→ Problem details
The answer is a number and only a number: how many lines of the data include the string "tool"?

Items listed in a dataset
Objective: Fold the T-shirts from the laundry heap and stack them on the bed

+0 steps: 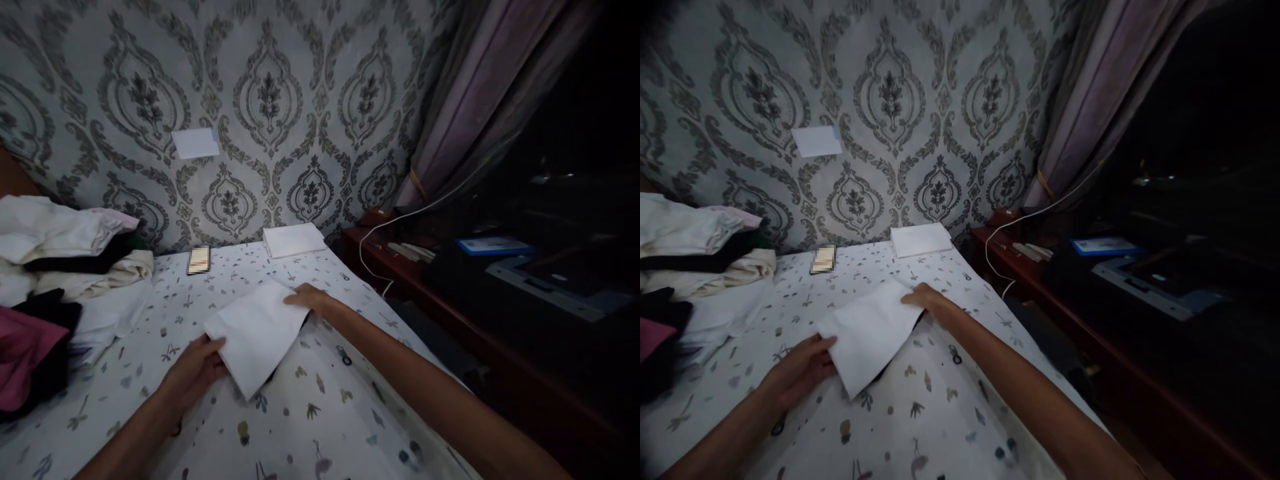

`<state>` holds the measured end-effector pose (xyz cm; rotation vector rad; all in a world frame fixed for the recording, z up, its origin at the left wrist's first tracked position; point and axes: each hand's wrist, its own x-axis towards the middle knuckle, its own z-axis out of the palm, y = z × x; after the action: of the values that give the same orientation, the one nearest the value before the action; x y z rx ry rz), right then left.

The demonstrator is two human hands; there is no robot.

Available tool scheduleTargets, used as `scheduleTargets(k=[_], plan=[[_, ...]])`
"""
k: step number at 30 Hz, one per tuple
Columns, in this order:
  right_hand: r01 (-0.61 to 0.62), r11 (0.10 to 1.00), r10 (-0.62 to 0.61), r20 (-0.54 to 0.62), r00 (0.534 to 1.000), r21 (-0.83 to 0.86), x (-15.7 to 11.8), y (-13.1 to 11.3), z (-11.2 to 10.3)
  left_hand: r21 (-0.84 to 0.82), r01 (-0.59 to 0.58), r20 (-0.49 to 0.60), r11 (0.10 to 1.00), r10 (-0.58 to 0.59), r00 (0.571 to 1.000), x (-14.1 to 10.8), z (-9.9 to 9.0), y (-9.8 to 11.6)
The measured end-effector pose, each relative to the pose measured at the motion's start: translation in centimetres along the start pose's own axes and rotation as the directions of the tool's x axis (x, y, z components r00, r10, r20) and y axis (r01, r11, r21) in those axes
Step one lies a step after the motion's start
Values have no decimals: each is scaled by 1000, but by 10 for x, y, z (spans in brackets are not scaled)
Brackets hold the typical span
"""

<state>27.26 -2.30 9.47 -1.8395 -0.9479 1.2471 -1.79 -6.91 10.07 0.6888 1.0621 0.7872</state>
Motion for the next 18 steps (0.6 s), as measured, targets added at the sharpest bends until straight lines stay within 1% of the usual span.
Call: scheduleTargets(k=[1, 3, 6, 7, 9, 11, 12, 15, 17, 18], plan=[[6, 1000, -6, 20, 1000, 15, -2, -1, -1, 18, 10, 11, 1000, -10, 1000, -1, 2, -1], [44, 997, -48, 56, 997, 66, -7, -2, -5, 58, -9, 24, 998, 8, 1000, 4, 6, 2], [147, 972, -162, 67, 985, 183, -9, -3, -22, 132, -95, 49, 987, 89, 995, 27, 22, 19], [190, 957, -204, 41, 978, 217, -6, -5, -31, 154, -133, 68, 979, 124, 990, 38, 31, 27], [292, 923, -285, -67, 956, 250, 5, -9, -52, 192, -212, 130, 958, 189, 973, 66, 54, 45], [384, 894, -342, -203, 917, 229, 24, -17, -75, 224, -284, 190, 932, 244, 951, 100, 83, 65], [420, 883, -362, -267, 893, 210, 36, -23, -87, 250, -314, 201, 916, 268, 942, 118, 98, 76], [475, 868, -387, -401, 830, 147, 78, -40, -116, 332, -406, 177, 851, 366, 914, 173, 146, 105], [496, 863, -398, -475, 785, 98, 111, -50, -129, 350, -451, 162, 821, 421, 892, 211, 171, 119], [498, 864, -399, -504, 766, 73, 128, -53, -132, 353, -464, 153, 813, 439, 886, 230, 181, 123]])
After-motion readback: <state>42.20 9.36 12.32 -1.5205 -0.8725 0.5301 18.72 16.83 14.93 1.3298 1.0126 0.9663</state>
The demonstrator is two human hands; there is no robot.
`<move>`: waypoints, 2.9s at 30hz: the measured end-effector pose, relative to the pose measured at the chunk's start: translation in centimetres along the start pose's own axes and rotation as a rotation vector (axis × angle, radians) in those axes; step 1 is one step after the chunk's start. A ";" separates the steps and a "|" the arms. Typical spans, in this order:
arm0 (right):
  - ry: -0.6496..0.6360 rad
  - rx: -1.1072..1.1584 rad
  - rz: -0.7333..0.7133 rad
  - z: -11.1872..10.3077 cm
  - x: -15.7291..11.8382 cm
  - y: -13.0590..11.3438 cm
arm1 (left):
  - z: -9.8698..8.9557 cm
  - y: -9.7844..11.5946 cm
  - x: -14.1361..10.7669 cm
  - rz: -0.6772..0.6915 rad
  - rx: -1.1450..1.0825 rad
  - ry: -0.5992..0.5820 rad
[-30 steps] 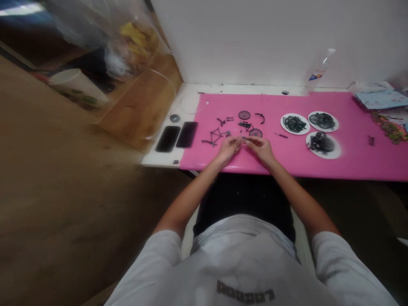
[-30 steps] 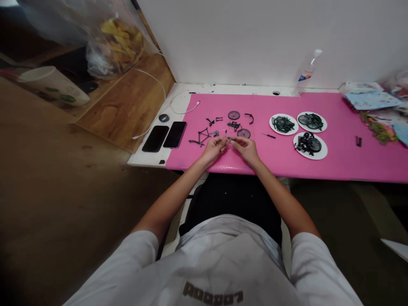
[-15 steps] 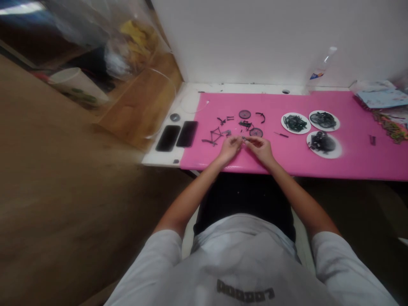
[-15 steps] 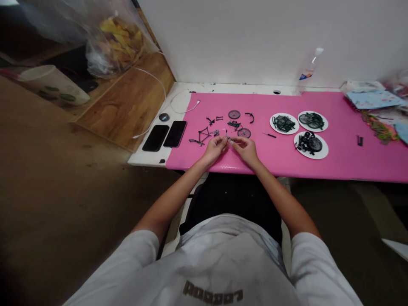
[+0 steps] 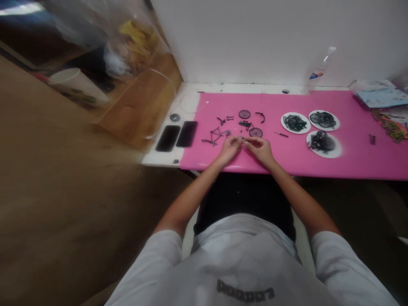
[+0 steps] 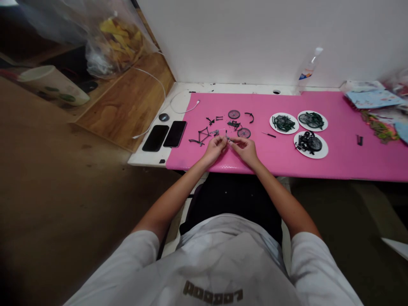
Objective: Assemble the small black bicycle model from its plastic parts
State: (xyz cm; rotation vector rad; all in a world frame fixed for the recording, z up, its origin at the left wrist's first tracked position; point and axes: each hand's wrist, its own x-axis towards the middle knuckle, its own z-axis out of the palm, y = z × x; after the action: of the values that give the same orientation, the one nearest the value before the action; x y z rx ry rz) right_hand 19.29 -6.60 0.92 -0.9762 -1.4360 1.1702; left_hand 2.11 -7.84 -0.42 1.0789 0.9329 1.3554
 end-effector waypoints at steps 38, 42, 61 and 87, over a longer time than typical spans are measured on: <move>-0.003 0.030 0.041 -0.3 0.0 0.0 | -0.2 -0.4 0.2 0.031 0.007 0.009; -0.008 0.005 0.033 -0.3 0.1 0.2 | -0.2 -0.6 0.3 0.026 0.014 0.030; 0.002 -0.002 0.031 -0.2 0.1 0.3 | -0.1 -0.5 0.2 0.032 -0.013 0.027; -0.019 0.031 0.063 -0.3 0.1 0.0 | -0.1 -0.1 0.1 0.002 -0.021 0.025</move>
State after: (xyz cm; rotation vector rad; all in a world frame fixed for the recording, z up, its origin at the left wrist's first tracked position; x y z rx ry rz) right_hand 19.59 -6.49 0.90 -0.9974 -1.4066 1.2473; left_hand 1.99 -7.73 -0.50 1.0496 0.9345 1.3802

→ Output of the task
2